Is Donald Trump playing a deep game?


Much energy and effort has been spent, not least by me, in trying to understand the Donald Trump phenomenon, what he stands for and why so many people are attracted to him. You would think that all possible theories would have been exhausted by now but I came across this article by Bobby Azarian, a cognitive neuroscientist at George Mason University, that sheds a possible new light on his motivations and methods.

Azarian suggests that Trump only pretends to hold his current views and his old, more liberal views are the clue to his strategy.

There is no doubt that the old Donald Trump sounds like a run-of-the-mill liberal. He was even registered as a Democrat in 2001 and remained that way for years. It’s really hard to imagine that someone like Trump, who is so utterly confident in everything he says and does, would do a complete 180 on such major issues. So if we are to assume that he hasn’t truly changed his beliefs in such a drastic manner, why might he be pretending that he did?

One thing we know about Donald Trump is that he loves to win. He does not at all try to hide this fact either. Trump was probably smart enough to know that if he wanted to have any sort of serious shot at becoming president in a short amount of time, he wouldn’t be able to do it as a democrat. This is because the average democrat tends to be well educated, and their judgment—relatively speaking at least—is based on rationality and reason. Conservatives, on the other hand, take pride in the fact that they often act according to gut instinct, and not measured, logical reasoning. And since their ideology is fundamentally opposed to change of any type, they live in a constant state of fear, which makes them easier to be manipulated. Trump likely knew that if he had any chance of becoming a party’s nominee, it would have to be as a republican. He could get conservatives riled up with emotionally charged rhetoric that played to some of their biggest fears.

Another possible reason why Trump has made such unapologetically bigoted statements could be because they are outrageous enough to take the focus away from his liberal past. His strategy may have been to come out as so right wing that his previous left-leaning positions would not become the main story, and that certainly seems to be pretty much what has happened. To most Americans, Trump is the guy who wants to ban Muslims and keep out immigrants—not the man who used to be pro-choice and a vocal supporter of the Clintons.

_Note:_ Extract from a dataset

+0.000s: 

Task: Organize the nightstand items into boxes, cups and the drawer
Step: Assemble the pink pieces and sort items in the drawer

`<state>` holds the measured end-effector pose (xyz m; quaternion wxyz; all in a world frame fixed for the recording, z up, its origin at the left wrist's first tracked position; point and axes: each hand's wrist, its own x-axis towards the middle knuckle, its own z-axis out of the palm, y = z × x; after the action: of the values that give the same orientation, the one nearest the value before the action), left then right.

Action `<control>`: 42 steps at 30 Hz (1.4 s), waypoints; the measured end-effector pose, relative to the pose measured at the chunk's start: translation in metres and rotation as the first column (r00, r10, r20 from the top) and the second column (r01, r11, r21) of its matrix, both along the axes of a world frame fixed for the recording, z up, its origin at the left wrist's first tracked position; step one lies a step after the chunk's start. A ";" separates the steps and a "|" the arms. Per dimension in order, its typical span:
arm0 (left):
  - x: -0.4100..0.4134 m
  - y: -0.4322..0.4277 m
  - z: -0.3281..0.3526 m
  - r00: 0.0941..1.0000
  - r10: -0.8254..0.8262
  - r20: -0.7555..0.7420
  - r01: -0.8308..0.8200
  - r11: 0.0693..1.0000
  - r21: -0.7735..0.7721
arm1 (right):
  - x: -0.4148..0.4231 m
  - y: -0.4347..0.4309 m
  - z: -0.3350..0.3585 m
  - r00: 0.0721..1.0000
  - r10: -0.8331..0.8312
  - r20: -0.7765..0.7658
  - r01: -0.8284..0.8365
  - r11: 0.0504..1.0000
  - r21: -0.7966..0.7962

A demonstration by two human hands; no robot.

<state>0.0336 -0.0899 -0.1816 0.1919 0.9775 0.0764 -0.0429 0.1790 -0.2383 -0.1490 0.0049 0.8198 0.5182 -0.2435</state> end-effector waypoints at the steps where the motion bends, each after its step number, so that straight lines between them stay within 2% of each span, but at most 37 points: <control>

Azarian is not the first to suggest that Trump is just pretending to hold many of the views he has been expressing on the campaign trail. But he seems to have put in a lot of thought into the reasons why Trump might be doing this. Is Azarian correct? Is Trump really that shrewd to consciously pull off such a scheme? Who knows? But I thought the article was interesting enough to pass on.

Comments

  1. Nick Gotts says

    I’m doubtful if Donald Trump has any convictions aside from the greatness of Donald Trump. His previous liberal positions could well have been just as phoney as his religious pandering (for one thing) certainly is. I’m not so convinced with regard to the bigotry: someone who was genuinely anti-bigot would be extremely reluctant to stir up bigotry as Trump has done. So I think the most likely hypothesis is that he adopts whatever political positions he thinks will most benefit Donald Trump to appear to have.

  2. Holms says

    So, faking it to pander to the zero thought crowd to feed his giant ego? This doesn’t differ very much from the prevailing theory, except for adding the element of fakery. My thinking is that the simpler explanation is that he simply came to believe the years of flattery; it is after all very well documented that he has just the most astonishing levels of narcissism.

  3. hyphenman says

    Mano,

    Since last August I’ve followed the unlikely analysis of Donald Trump by Scott Adams. Yes, the guy who draws Dilbert.

    This week he posted a compilation of his posts from 5 August of last year.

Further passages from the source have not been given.